Il bonus matrimonio consiste in una detrazione fino a 20mila euro da utilizzare in cinque anni. La detrazione coinvolge i giovani sposi under 35 che hanno un reddito basso e intendono sposarsi con il rito religioso. Ma la domanda del bonus matrimonio va inviata al datore di lavoro?

Bonus matrimonio al datore di lavoro, è possibile?

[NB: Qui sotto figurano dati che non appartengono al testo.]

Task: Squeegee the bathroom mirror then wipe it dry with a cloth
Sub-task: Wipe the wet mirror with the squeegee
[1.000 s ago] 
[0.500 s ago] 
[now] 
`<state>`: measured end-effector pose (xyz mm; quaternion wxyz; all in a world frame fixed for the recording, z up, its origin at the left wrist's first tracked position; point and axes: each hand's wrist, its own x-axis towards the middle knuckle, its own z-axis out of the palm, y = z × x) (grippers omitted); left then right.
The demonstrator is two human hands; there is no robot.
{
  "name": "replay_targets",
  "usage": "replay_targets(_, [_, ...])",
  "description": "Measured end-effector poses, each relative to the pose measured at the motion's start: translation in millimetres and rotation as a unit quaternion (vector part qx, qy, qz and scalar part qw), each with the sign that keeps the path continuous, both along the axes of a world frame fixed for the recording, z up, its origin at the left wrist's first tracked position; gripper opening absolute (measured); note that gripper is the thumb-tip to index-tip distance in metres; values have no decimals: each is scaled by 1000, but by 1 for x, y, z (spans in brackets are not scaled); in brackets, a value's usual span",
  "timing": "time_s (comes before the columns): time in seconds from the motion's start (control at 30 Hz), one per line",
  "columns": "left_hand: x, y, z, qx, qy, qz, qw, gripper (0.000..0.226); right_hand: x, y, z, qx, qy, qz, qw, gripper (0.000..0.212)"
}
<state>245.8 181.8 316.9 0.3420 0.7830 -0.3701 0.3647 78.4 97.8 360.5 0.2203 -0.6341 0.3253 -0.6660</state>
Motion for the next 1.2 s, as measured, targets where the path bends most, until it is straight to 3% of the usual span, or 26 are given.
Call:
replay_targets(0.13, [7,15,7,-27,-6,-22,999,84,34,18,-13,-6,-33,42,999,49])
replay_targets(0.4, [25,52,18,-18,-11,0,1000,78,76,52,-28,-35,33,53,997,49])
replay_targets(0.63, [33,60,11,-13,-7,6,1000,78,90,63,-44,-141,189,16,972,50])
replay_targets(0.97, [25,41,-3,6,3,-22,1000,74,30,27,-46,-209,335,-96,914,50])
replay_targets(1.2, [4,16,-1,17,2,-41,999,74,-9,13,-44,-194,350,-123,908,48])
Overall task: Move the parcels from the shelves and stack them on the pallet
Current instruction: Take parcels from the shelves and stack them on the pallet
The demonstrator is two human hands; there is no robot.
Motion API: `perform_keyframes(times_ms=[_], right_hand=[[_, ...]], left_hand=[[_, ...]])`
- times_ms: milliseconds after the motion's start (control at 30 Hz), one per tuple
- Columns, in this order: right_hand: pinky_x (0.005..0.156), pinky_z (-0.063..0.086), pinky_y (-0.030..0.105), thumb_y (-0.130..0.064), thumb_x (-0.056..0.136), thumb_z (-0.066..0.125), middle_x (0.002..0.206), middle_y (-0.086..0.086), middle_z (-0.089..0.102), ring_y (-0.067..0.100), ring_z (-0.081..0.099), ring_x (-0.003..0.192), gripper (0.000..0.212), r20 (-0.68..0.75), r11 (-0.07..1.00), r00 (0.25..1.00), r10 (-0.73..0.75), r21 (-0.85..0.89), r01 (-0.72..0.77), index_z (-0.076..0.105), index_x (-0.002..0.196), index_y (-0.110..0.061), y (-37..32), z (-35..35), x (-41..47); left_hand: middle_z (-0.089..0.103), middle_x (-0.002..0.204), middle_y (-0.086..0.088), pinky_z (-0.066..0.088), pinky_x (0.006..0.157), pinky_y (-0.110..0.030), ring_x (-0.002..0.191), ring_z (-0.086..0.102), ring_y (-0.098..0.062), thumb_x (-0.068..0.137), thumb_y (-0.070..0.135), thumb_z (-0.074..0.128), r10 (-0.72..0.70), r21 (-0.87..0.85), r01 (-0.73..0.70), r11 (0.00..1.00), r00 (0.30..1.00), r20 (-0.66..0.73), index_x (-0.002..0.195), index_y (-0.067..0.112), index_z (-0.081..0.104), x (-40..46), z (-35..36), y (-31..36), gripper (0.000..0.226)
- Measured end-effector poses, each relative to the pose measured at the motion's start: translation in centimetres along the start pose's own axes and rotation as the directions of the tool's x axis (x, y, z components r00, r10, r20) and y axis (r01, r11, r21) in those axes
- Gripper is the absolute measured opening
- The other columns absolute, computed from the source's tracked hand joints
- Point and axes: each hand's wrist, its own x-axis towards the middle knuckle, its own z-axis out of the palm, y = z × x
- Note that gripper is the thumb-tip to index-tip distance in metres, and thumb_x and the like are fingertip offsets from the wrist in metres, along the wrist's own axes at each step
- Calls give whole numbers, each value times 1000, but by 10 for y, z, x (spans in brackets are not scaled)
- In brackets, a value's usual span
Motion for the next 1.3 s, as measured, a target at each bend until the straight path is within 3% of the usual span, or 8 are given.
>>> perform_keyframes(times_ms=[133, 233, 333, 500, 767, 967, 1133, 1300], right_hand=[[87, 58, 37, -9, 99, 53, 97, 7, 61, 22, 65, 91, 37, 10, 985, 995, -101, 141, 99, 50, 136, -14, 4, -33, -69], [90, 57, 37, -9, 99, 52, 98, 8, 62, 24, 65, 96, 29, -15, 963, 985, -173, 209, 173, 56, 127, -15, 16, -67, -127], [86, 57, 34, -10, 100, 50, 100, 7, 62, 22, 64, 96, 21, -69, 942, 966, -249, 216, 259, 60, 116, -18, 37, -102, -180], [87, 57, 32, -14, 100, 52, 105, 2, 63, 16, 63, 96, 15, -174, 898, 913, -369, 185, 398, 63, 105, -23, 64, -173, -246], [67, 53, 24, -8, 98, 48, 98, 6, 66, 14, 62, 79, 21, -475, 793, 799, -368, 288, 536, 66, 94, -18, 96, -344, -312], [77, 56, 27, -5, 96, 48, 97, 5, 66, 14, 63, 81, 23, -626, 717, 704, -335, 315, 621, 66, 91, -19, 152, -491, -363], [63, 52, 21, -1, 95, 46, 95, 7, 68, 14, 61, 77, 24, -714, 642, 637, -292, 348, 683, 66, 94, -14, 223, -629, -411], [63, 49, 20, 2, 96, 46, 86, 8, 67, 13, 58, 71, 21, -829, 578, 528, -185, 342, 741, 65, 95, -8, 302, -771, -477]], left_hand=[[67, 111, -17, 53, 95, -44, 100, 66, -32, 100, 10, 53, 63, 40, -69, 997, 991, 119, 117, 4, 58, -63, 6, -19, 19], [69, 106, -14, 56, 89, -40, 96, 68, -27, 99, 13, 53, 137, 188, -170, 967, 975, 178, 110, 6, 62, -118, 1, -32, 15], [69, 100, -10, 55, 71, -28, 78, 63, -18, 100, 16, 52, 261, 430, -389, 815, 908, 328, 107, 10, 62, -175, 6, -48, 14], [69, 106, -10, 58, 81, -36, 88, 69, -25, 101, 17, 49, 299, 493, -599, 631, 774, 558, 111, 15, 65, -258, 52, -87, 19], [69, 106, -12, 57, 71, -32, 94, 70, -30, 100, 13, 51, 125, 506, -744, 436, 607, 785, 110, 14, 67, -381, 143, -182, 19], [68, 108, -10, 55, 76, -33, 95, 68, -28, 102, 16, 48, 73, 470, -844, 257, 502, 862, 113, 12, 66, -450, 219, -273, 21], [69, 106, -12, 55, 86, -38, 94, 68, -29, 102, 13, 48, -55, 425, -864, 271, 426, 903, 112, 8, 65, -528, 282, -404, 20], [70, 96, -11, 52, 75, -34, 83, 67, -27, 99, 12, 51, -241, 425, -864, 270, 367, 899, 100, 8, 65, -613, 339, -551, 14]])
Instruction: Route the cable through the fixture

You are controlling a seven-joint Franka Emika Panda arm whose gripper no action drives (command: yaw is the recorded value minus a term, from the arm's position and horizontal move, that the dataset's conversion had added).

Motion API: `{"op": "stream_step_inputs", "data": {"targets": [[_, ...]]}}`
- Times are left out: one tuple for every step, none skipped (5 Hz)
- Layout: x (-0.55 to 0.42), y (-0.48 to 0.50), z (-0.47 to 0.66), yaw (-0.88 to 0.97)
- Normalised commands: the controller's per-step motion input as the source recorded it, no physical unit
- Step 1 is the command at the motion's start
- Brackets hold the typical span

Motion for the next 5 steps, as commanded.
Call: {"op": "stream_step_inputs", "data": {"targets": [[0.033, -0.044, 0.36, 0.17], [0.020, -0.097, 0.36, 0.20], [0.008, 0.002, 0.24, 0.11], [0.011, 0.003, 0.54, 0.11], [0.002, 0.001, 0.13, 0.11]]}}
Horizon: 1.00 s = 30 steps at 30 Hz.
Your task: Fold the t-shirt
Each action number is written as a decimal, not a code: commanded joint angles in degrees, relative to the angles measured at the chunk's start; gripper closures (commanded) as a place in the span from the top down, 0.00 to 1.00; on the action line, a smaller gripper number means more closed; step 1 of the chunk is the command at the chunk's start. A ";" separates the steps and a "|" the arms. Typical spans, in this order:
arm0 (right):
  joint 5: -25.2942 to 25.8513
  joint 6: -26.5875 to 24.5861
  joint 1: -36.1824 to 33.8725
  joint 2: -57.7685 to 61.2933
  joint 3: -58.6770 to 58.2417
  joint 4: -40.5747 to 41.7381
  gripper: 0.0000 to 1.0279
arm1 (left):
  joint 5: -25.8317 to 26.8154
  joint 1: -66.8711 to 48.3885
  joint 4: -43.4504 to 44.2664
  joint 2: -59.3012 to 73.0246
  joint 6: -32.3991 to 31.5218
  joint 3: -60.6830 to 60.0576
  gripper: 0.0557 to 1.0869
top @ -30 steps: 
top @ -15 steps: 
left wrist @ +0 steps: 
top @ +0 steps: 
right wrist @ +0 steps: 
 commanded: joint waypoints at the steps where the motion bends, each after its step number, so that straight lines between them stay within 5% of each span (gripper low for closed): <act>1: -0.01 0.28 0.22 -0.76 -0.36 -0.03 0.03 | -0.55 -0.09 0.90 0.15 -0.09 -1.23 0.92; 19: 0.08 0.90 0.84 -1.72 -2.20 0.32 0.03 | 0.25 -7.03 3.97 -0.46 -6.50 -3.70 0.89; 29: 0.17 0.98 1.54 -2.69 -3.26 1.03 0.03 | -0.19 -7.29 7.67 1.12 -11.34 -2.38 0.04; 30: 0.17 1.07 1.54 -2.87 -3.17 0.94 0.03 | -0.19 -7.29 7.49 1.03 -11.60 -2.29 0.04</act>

Le giovani coppie che intendono sposarsi in chiesa potranno detrarre dalla dichiarazione redditi il 20 per cento delle spese sostenute per la celebrazione del matrimonio religioso e, nello specifico:

  • fiori decorativi
  • ornamenti,
  • libretti
  • abiti
  • ricevimento
  • bomboniere
  • servizio make-up e èarrucchiere
  • fotografo.

I beneficiari del bonus devono essere cittadini italiani da dieci anni; le spese devono essere sostenute nel territorio italiano per i matrimoni celebrati dal 1° gennaio 2019.

Il bonus va richiesto al datore di lavoro?

Assolutamente no, si tratta di un bonus delle spese sostenute per la cerimonia sotto forma di detrazione da indicare nella dichiarazione dei redditi.

I pagamenti delle spese devono essere fatti in modo tracciabile con bonifico bancario o carte di credito. Il datore di lavoro entra in scena per quanto riguarda il congedo matrimoniale, ovvero un periodo di 15 giorni retribuito con astensione al lavoro.